3. Herd Mentality (Ikut-ikutan Mayoritas)
Banyak investor terbawa arus dan melakukan apa yang orang lain lakukan tanpa riset atau analisis sendiri.
Contoh:
“Banyak yang beli saham ini, pasti bagus!”
→ Padahal, popularitas tidak selalu berarti kualitas. Tren pasar bisa berubah cepat.
4. Confirmation Bias (Bias Konfirmasi)
Mencari informasi yang hanya mendukung keyakinan pribadi, dan mengabaikan informasi yang bertentangan.
Contoh:
“Menurut saya saham ini bagus, jadi saya hanya baca artikel yang mendukung.”

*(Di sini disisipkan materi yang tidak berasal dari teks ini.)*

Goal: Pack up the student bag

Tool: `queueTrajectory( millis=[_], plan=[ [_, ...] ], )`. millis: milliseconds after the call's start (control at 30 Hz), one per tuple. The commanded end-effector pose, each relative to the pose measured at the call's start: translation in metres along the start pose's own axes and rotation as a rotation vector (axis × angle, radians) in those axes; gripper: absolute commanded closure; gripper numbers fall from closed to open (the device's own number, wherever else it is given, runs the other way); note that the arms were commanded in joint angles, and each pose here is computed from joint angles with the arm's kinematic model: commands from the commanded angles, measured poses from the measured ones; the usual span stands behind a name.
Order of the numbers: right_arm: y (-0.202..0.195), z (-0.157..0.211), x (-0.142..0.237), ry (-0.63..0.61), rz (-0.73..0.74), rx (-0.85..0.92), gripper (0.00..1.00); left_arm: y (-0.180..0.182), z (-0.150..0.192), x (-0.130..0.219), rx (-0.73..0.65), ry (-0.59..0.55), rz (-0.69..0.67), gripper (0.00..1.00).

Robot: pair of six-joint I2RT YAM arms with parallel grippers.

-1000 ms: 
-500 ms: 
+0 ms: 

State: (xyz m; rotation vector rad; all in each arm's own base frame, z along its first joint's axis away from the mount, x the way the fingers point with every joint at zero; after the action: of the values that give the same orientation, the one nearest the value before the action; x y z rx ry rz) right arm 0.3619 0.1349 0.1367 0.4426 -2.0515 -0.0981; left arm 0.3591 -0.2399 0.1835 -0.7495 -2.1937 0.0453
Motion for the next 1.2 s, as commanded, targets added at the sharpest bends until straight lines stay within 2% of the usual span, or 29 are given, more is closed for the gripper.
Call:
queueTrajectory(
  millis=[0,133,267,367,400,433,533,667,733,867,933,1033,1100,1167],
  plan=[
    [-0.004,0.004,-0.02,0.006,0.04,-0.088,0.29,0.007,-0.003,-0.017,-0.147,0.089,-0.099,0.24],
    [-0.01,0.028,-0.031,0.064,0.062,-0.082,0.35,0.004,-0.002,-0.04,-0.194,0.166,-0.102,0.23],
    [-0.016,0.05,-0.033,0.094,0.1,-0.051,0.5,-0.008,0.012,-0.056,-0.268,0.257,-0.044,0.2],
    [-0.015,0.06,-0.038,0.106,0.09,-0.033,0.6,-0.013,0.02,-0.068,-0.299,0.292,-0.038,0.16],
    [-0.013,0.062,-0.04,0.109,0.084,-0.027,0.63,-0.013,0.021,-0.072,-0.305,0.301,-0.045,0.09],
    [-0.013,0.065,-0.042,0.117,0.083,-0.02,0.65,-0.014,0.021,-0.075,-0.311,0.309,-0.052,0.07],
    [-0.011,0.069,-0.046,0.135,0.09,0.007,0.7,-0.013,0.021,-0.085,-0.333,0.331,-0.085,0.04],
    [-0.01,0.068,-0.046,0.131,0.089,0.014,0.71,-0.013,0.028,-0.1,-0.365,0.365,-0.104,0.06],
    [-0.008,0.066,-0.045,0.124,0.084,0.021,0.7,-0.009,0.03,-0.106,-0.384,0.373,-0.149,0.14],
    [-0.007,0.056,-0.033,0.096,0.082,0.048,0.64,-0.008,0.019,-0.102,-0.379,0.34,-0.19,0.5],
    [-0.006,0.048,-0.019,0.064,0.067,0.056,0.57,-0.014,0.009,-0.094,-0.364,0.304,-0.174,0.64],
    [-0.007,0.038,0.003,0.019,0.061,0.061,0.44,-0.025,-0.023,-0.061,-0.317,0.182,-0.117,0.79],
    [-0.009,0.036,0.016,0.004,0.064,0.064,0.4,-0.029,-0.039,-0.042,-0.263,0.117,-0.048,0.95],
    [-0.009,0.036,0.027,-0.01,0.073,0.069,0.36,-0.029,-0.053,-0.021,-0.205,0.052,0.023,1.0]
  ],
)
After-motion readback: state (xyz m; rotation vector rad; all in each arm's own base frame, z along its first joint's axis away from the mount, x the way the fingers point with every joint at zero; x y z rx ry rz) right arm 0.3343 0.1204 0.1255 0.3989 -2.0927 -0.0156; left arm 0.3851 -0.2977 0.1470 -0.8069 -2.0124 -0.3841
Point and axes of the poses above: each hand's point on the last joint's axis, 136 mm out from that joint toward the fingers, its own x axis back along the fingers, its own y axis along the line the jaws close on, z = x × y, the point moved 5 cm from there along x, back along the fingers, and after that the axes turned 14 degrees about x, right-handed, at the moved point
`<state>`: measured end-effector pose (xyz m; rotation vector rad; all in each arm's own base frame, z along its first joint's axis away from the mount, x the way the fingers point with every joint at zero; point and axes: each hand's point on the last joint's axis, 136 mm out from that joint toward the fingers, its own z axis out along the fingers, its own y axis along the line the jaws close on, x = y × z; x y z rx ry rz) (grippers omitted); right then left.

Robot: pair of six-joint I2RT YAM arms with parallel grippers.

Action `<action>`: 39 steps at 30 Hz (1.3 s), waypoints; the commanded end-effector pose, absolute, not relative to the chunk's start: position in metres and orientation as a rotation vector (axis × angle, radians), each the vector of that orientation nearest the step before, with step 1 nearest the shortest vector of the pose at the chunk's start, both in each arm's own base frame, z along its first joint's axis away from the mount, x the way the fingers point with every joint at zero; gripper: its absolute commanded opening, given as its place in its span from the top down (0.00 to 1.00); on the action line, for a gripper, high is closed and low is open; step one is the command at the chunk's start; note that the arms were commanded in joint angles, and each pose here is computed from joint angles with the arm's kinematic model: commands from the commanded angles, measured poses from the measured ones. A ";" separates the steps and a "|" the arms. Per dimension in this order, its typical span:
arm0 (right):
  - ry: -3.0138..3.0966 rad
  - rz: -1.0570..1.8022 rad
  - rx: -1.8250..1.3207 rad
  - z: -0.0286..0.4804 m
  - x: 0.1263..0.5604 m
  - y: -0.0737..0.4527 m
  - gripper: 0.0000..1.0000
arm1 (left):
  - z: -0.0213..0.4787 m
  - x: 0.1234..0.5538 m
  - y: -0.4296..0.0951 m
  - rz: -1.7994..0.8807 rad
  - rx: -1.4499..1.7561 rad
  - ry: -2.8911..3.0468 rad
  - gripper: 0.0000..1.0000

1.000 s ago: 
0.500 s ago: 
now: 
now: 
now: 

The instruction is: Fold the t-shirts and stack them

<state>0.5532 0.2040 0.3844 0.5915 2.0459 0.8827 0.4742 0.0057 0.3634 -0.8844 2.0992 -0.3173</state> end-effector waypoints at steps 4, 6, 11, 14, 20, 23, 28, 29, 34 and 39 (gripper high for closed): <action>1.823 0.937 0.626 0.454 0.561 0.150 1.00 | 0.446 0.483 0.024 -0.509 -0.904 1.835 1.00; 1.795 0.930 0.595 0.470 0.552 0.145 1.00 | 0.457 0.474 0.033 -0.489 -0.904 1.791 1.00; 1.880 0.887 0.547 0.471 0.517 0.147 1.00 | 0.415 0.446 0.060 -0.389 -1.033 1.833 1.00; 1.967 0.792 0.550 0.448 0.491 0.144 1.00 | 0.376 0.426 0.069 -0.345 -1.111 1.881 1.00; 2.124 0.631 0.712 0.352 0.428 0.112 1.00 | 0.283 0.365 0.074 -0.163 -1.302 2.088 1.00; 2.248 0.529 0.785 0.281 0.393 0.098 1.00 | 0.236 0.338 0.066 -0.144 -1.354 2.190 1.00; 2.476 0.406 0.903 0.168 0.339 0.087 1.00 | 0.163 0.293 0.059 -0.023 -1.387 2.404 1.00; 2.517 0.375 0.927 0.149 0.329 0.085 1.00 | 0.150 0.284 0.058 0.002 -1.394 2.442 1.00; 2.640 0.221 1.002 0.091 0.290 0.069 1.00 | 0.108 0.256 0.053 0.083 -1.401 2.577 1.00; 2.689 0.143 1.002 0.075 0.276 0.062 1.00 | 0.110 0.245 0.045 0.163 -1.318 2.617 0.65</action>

→ Ini bisa membuat penilaian menjadi tidak objektif dan menutup mata terhadap risiko yang nyata.
5. Overconfidence Bias (Terlalu Percaya Diri)
Merasa yakin bahwa keputusan yang diambil pasti benar, sering kali karena pengalaman untung sebelumnya.
Contoh:
“Saya pernah untung besar di saham ini, saya yakin akan terulang.”
→ Pasar bersifat dinamis, dan keberhasilan masa lalu tidak menjamin keberhasilan masa depan.
6. Recency Bias (Bias Kejadian Terbaru)
Menganggap bahwa kejadian yang baru terjadi akan terus berlangsung di masa depan.
Contoh:
“Dalam 2 minggu ini harga terus naik, pasti masih akan naik.”
→ Keputusan investasi tidak boleh hanya berdasarkan tren jangka pendek, karena bisa menyesatkan.
7. Anchoring Bias (Bias Patokan)
Mengandalkan harga atau data awal sebagai patokan tetap, meskipun sudah tidak relevan.
Contoh:
“Saham ini dulu pernah 20.000, sekarang 10.000 berarti murah.”
→ Harga murah harus dibandingkan dengan kondisi fundamental saat ini, bukan sekadar masa lalu.
Kesimpulan
Logical fallacy dalam investasi bisa menggiring investor pada keputusan yang tidak logis, bahkan merugikan.
Menyadari adanya kesalahan berpikir ini adalah langkah awal untuk menjadi investor yang lebih bijak dan rasional. Alih-alih mengikuti emosi atau asumsi yang menyesatkan, penting untuk selalu kembali ke data, riset, dan logika yang sehat.
Dengan menghindari fallacy dalam berpikir, kamu bisa mengambil keputusan investasi yang lebih matang dan terukur — dan itu adalah kunci utama menuju kesuksesan finansial jangka panjang.